Fire risk management officer Phil Faidley said today he had personally attended five such incidents since December 23 - all involving four-year-olds in Auckland.
The Fire Services could not be reached to get national figures.
Yesterday afternoon, a woman and her two-year-old twins had been sleeping in a bedroom of a Druces Rd, Wiri, house when she was woken by a smoke alarm and saw smoke pouring into the room.
Papatoetoe senior station officer Terry Jenner said shee grabbed the twins and rushed towards the front door through a hallway, which was filled with smoke down to a metre above the floor.
As she ran towards the front door she saw a ball of fire in the living area.
"Quite honestly it was just a ball of fire - it was totally engulfed," Mr Jenner said.
She managed to get outside and was screaming for her four-year-old son, who she feared could still be inside, but quickly found him hiding in a garden shed.
Mr Jenner said the woman and her children would have died had it not been for a working smoke alarm.

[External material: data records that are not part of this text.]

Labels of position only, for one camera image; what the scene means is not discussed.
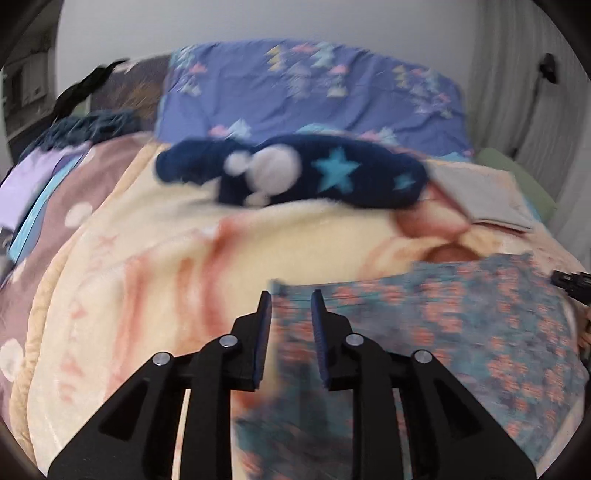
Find folded lilac cloth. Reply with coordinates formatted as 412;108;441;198
0;147;90;229

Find black garment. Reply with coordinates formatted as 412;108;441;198
50;58;131;118

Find cream printed fleece blanket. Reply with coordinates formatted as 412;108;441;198
9;138;591;480

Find blue tree-print pillow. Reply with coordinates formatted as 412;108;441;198
154;41;474;158

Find white curtain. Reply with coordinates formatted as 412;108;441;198
466;0;591;259

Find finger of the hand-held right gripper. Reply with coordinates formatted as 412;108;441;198
551;270;591;306

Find folded beige garment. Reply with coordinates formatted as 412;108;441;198
431;162;536;232

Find black floor lamp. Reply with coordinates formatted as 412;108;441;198
512;53;559;158

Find pastel striped bed sheet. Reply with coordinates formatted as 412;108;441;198
0;131;160;384

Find green pillow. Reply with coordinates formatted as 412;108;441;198
475;147;557;222

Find dark teal fuzzy blanket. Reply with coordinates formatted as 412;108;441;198
39;110;141;151

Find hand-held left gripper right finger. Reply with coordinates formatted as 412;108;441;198
310;289;539;480

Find navy star fleece garment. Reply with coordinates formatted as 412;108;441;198
154;133;428;209

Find dark printed headboard cover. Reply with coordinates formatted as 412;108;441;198
90;54;172;137

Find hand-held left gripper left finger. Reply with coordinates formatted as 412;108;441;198
47;290;273;480

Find teal floral shirt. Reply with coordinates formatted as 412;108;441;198
231;251;589;480

"It definitely, undoubtedly saved the lives of those three people in there, I have no doubt about that whatsoever. It was only minutes away before that smoke would have killed all three of them."
The woman and the twins were taken to hospital and treated for smoke inhalation.
Mr Faidley said it appeared the four-year-old boy had started the blaze by playing with a lighter but investigators had not ruled out other possible causes.
The Fire Service was researching what appeared to be a growing number of toddlers starting house fires, he said.
There was no commonality to the five such incidents he had attended recently, other than the children's ages.
"What I'm seeing - and I don't know if this is a continuation of a common theme or if it's a new development - is pre-school children who are not getting immersive education about fire safety and are becoming more aware of fire behaviour, so that's a disturbing thing to me."
There were fire awareness programmes aimed at preschoolers, but these were not launched with as much fervour and intensity as the Fire Wise programme, which was aimed at five to eight-year-olds, Mr Faidley said.
The firefighters who attended the Wiri house fire had a just extinguished a massive blaze in a house on Redcrest Ave, Papakura, and were black with ash and soot when they arrived at the second blaze.
Numerous callers had told officers that there were three people inside the house, which was completely engulfed in flames.
Mr Jenner said firefighters entered the burning house in the hope someone had somehow survived the inferno, but found no one.
One firefighter fell through the floorboards, which had been weakened by flames, and the roof was minutes away from collapsing.
Fortunately, the callers had been wrong and the family who lived there had been out.